» Task prompt
Could you write out the opening lines of the data, word for word, stopping after the line that contains "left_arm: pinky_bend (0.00"?

» Data shown
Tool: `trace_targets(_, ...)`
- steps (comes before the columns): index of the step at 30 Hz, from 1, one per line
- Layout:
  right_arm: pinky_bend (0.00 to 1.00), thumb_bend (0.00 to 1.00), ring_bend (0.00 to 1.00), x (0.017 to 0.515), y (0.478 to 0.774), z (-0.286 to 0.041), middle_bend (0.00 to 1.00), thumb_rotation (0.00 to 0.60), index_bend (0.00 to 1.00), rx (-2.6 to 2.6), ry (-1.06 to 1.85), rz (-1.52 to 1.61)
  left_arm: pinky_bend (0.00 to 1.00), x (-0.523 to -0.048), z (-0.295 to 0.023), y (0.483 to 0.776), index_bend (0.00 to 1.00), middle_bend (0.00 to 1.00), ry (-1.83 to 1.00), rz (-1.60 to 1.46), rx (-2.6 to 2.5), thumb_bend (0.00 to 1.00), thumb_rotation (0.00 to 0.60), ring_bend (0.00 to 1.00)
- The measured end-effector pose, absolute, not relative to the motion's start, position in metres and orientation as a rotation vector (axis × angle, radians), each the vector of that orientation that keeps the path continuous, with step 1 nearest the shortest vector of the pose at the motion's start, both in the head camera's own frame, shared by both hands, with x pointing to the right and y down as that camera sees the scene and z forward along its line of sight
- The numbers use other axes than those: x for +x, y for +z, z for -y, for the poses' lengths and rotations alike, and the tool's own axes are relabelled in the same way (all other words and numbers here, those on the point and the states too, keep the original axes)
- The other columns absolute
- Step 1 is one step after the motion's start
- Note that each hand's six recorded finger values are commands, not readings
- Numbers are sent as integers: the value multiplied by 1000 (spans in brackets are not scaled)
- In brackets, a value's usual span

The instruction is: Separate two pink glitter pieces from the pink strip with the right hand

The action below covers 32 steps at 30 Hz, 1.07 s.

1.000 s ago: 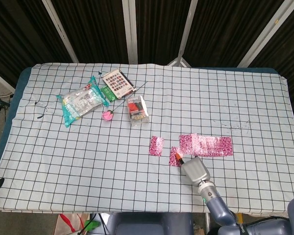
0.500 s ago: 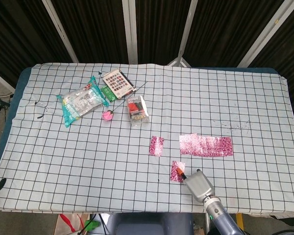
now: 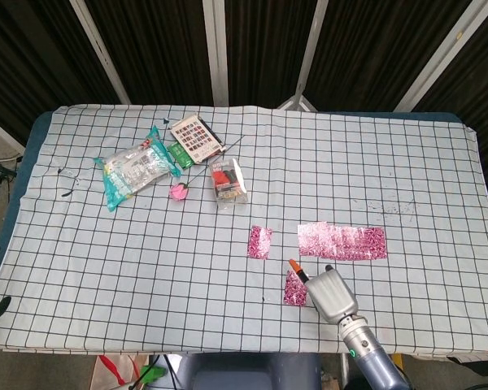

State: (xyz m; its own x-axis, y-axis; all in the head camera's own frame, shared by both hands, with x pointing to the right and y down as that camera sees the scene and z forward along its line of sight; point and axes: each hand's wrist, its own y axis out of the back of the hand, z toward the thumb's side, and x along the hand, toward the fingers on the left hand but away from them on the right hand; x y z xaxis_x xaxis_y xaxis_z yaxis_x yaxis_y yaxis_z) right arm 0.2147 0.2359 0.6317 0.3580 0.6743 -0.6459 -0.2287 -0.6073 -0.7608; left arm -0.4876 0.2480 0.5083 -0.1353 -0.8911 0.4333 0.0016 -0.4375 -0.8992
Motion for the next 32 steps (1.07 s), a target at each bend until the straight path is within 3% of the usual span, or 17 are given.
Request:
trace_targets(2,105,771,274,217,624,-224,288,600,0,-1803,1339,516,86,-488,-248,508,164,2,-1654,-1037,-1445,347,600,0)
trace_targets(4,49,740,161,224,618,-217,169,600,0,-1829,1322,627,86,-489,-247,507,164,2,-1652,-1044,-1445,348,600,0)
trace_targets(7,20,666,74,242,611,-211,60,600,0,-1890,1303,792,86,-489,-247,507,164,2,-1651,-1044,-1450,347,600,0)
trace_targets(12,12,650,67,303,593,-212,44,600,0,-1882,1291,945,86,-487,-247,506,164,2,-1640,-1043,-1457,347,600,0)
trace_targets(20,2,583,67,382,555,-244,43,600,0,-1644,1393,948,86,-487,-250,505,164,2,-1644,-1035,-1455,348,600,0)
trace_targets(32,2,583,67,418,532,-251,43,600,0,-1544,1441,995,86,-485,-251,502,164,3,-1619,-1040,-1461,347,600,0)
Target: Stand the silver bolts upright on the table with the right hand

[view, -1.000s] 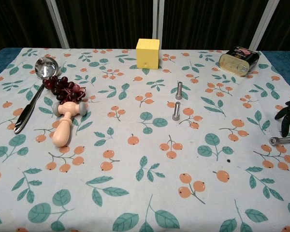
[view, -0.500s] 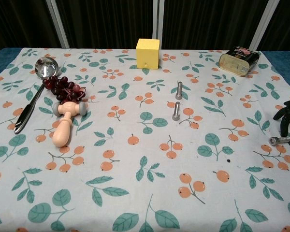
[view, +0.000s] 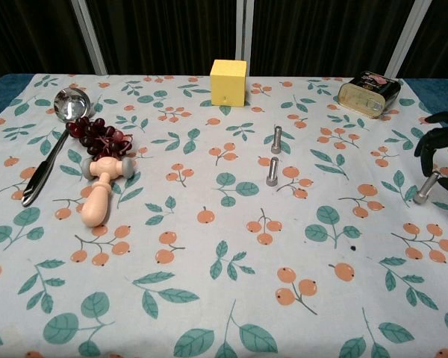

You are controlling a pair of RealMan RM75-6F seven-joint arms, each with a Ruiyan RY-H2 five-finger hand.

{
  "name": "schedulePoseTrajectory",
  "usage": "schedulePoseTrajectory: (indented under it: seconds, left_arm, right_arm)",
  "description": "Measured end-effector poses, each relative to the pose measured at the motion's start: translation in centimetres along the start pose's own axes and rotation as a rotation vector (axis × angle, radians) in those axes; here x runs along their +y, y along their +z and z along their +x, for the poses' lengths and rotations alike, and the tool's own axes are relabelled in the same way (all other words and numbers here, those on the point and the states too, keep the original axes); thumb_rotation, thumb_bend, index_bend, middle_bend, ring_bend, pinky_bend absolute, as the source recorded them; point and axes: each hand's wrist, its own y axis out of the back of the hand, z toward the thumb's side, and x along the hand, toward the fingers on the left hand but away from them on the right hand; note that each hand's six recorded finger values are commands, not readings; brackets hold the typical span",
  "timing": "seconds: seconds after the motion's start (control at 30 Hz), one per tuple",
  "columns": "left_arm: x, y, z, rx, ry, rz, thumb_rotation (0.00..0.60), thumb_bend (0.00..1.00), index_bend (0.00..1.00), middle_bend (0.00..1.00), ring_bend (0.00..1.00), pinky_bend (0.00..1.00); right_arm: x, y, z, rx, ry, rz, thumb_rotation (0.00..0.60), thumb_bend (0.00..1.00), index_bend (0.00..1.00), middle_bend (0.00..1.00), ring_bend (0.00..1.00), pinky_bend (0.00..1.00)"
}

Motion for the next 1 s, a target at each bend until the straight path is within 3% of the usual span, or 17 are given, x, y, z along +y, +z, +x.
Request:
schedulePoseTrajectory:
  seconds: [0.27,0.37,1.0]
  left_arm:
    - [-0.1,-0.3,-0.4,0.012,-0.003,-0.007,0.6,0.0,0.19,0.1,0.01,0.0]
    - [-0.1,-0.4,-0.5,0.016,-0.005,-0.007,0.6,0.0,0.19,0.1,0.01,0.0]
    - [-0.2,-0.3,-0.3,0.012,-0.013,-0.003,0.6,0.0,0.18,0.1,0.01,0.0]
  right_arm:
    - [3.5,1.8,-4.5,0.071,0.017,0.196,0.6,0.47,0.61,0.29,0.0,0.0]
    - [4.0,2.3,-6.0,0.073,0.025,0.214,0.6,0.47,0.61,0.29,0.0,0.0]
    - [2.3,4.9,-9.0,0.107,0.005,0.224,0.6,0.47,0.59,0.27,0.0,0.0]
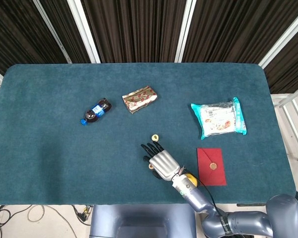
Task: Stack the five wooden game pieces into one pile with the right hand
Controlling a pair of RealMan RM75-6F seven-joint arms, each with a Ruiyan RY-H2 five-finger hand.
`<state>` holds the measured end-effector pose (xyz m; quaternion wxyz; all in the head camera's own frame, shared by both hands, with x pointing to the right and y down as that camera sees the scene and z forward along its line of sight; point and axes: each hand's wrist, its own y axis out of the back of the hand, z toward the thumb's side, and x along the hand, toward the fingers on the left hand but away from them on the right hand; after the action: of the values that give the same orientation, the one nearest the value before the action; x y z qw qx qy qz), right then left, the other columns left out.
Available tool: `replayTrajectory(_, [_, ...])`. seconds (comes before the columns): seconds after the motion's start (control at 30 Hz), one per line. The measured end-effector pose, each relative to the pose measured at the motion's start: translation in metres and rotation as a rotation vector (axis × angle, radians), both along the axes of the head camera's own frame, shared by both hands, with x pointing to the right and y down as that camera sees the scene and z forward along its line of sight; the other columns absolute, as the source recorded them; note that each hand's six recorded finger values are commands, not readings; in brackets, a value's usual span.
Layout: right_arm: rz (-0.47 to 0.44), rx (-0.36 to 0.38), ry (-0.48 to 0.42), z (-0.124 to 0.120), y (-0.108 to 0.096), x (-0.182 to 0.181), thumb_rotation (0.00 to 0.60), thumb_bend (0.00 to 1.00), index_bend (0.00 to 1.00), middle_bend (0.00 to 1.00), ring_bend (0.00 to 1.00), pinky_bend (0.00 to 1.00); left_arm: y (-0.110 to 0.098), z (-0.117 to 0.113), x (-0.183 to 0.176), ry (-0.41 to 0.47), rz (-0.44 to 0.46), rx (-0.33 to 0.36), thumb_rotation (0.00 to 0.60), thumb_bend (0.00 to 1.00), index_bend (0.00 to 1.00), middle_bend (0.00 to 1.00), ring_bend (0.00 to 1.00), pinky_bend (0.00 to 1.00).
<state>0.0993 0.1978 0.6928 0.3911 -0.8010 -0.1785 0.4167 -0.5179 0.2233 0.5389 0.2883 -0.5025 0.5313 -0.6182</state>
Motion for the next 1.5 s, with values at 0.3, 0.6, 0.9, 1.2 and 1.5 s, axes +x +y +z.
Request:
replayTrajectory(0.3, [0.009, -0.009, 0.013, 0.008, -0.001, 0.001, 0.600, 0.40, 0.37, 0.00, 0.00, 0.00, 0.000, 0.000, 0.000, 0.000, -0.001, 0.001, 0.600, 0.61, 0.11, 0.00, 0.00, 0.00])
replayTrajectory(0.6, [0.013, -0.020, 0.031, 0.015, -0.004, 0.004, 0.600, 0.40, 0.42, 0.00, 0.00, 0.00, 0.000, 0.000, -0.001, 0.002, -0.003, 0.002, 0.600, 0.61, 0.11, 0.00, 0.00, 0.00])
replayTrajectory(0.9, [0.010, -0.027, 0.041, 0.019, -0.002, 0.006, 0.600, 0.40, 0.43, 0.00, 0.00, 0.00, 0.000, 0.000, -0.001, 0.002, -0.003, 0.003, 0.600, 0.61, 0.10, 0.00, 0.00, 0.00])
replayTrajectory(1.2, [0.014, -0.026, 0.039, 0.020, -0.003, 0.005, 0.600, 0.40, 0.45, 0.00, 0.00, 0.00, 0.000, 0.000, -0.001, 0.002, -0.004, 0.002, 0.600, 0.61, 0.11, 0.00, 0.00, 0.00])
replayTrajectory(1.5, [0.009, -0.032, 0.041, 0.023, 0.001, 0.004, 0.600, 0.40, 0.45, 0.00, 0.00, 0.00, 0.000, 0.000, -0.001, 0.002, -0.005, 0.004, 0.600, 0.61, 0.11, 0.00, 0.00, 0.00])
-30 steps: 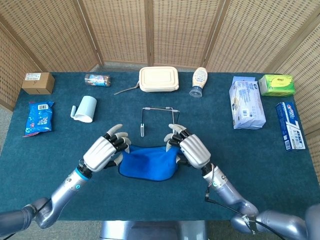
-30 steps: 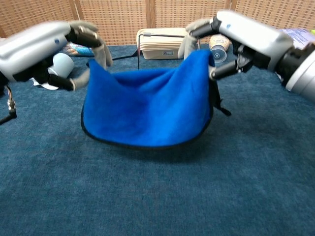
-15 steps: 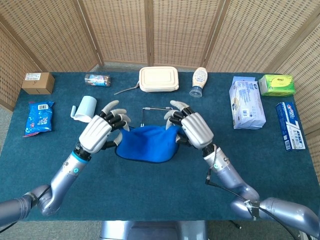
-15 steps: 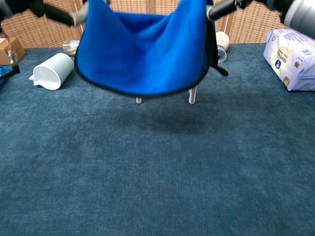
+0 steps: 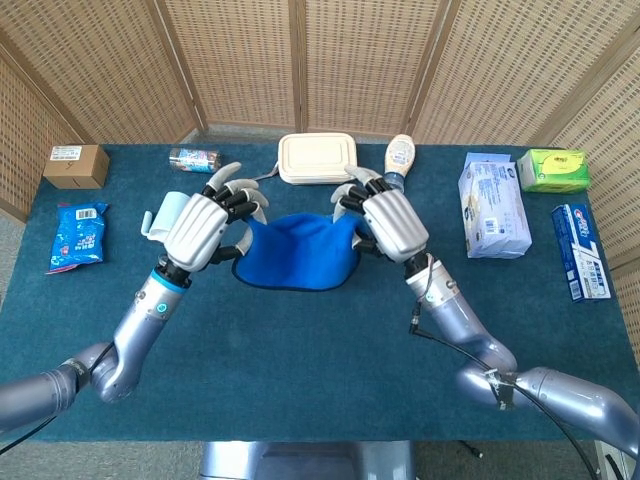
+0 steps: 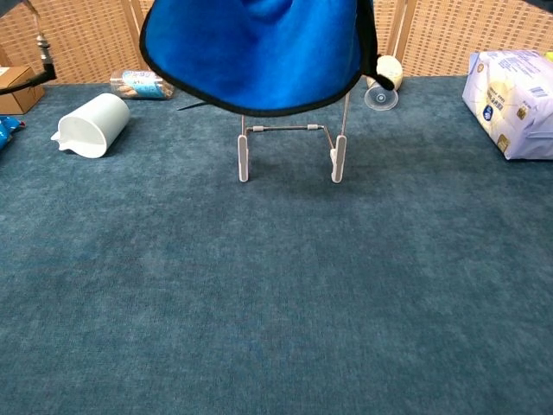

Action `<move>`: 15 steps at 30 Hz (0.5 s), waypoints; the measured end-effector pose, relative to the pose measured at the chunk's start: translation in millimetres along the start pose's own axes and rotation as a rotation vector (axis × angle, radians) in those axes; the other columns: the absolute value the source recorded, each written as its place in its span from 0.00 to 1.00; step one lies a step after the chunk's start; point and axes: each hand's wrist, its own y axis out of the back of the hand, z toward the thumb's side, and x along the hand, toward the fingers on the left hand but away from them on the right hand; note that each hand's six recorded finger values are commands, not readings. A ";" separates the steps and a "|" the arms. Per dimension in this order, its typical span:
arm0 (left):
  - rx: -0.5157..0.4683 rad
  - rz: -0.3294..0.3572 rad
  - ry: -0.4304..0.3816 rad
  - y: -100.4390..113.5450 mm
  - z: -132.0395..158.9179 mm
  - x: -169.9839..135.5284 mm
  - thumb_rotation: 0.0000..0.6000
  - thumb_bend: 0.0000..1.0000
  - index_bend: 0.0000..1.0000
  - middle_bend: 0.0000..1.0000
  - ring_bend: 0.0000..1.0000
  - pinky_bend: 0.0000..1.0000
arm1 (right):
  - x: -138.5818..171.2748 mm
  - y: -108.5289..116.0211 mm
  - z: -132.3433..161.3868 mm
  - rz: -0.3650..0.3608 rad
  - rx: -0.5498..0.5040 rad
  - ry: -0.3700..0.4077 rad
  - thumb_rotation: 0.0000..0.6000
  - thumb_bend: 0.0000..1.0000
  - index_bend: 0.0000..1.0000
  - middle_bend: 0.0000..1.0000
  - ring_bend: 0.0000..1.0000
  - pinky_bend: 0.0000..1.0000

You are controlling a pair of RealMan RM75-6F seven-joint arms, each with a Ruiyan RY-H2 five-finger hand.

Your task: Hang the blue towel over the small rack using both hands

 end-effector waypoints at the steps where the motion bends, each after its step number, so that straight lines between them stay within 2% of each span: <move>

» Output below
Tool: `trace_targets(_, ...)`
- steps (comes before the columns): index of the step at 30 Hz, from 1, one per line
- Layout:
  right_arm: pinky_bend (0.00 to 1.00), thumb_bend (0.00 to 1.00), ring_bend (0.00 to 1.00), x (0.017 to 0.515), y (0.478 to 0.774), z (-0.286 to 0.041), middle_bend (0.00 to 1.00), thumb_rotation (0.00 to 0.60), index_bend (0.00 to 1.00), rx (-2.6 to 2.6), ry (-1.06 to 1.85), rz (-1.52 to 1.61)
  left_arm: pinky_bend (0.00 to 1.00), x (-0.523 to -0.048), z (-0.295 to 0.023), y (0.483 to 0.776), index_bend (0.00 to 1.00), middle_bend (0.00 to 1.00), ry (-1.83 to 1.00), rz (-1.60 to 1.46), rx (-2.6 to 2.5), thumb_bend (0.00 to 1.00), thumb_rotation (0.00 to 0.60), ring_bend (0.00 to 1.00)

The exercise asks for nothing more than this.